We discourage it from being used for things that are meant to be interactive, like you just want to save a copy of something so you can keep refreshing it. There's better ways to save data for refresh, refreshing dirty areas on the screen. ReadPixels is usually a slow way to do it. So we recommend that you look into the other techniques first before you resort to ReadPixels.

So the second item here is the parallel to read pixels. It's GL draw pixels. And we also recommend that you don't use that function call because it's a very hard call to optimize in OpenGL. The reason being is it is a call that will require us to copy the data. And as you'll see in some of the demos that I'm going to give, there's ways to allow us to not even copy the data, but in fact the data to be read directly from your memory up to the graphics card. So the driver's not copying the data.

So we're going to advertise to you that the best thing to do is to use APIs that allow us to operate asynchronous. The CPUs are allowed to operate asynchronous to the graphics card. Drop pixels really doesn't do a good job of that. There's better ways to do it.

So before we jump into some more complex subjects, last suggestion here, minimize state changes.

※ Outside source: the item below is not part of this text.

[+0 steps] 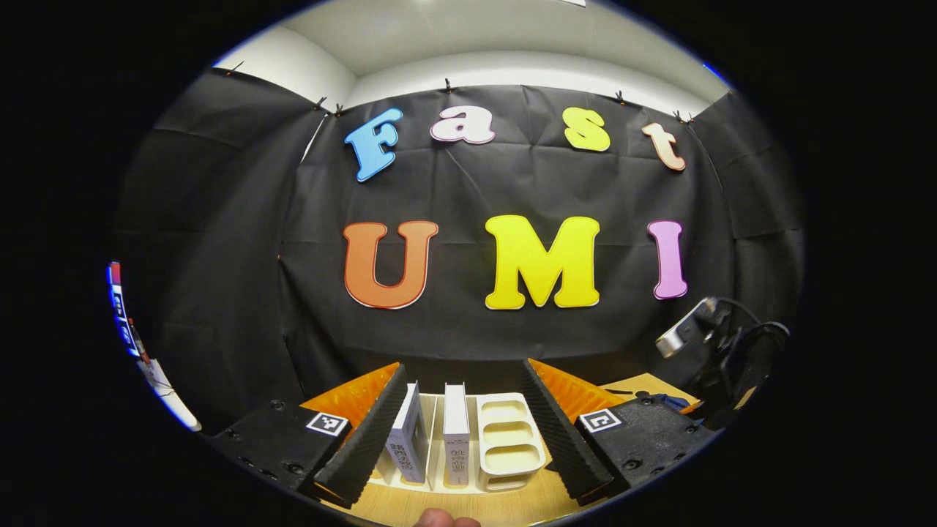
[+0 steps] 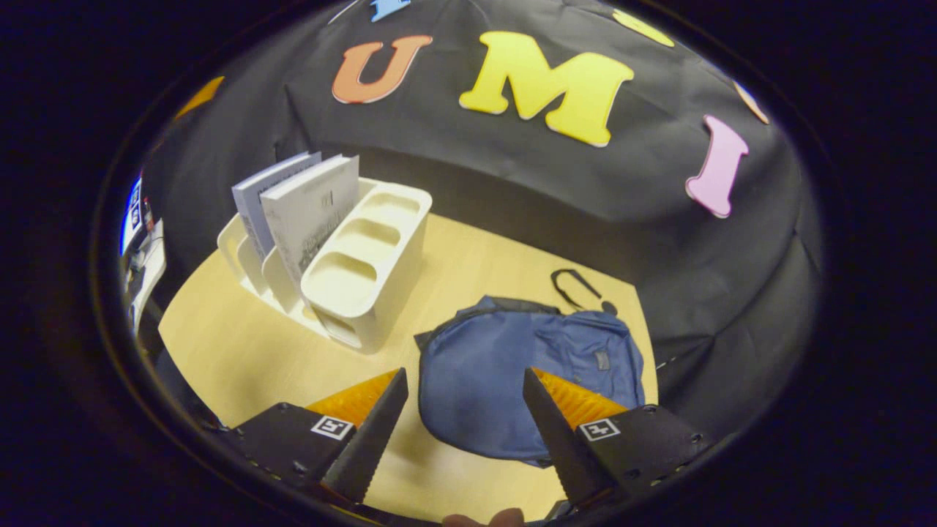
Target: Open the schoolbag, grab two books from the bookshelf and put them into the schoolbag.
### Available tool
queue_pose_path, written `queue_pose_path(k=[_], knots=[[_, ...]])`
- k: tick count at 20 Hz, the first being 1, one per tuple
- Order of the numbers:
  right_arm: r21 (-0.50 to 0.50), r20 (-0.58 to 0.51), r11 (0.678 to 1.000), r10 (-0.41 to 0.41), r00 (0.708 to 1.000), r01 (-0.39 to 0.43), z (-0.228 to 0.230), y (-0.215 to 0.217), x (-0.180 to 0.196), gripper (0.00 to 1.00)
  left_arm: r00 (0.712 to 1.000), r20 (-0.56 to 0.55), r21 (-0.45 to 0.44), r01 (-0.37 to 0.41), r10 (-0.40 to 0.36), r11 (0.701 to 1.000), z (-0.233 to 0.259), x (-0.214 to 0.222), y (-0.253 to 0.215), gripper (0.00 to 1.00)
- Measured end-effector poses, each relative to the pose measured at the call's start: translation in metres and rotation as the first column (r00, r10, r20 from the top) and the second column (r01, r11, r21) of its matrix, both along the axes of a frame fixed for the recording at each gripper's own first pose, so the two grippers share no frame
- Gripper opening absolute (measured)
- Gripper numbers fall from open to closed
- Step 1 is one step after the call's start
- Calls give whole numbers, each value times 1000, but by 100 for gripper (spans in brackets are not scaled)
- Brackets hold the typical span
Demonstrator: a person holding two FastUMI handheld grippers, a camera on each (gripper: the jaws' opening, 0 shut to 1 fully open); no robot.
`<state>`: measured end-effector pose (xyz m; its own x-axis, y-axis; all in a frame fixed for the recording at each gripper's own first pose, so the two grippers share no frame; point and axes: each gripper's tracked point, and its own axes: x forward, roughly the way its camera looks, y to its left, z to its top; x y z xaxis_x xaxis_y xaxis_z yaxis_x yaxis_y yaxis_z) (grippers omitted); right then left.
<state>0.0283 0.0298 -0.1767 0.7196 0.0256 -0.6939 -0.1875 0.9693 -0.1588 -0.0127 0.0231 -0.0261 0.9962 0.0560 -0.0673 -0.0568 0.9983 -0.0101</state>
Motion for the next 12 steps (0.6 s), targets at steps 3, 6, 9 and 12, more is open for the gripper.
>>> queue_pose_path(k=[3, 6, 9, 12], knots=[[7, -124, 999, -36, 992, 37, -42, 7, 14, 96, 1000, -9, 4, -4, 4, 1000, -3, 0, 5, 98], [-28, -251, 998, -69, 966, 64, -81, 15, 22, 96, 1000, -18, 7, -12, 12, 1000, -7, 1, 10, 98], [-140, -295, 988, -105, 950, 66, -113, 13, 34, 96, 999, -32, 13, -22, 23, 1000, -14, 1, 16, 98], [-193, -329, 976, -164, 930, 104, -128, 7, 38, 96, 999, -44, 11, -26, 26, 1000, -18, 2, 19, 98]])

State changes, again, are textures, enables, disables. Anything that you're fiddling with in the state machine, you want to minimize. It has an impact on the system. Usually the impact is that we have to synchronize some software. We have to go notify the graphics card. It has to change the state of the graphics card, maybe do some conversion of the state into something the graphics card understands.

So there's processing that goes on behind the background. So some state changes, while they may seem trivial, sometimes they can add up to be quite a bit of time being spent. And it can be a surprising amount of performance loss if you're really banging on the state machine.

Okay, so what's new in Jaguar? So even though I mentioned previously that we discourage you from using draw pixels, read pixels, there they are, we do understand that people have applications and they have code that previously was written. They don't have an opportunity to use other techniques or it's just very inconvenient for them.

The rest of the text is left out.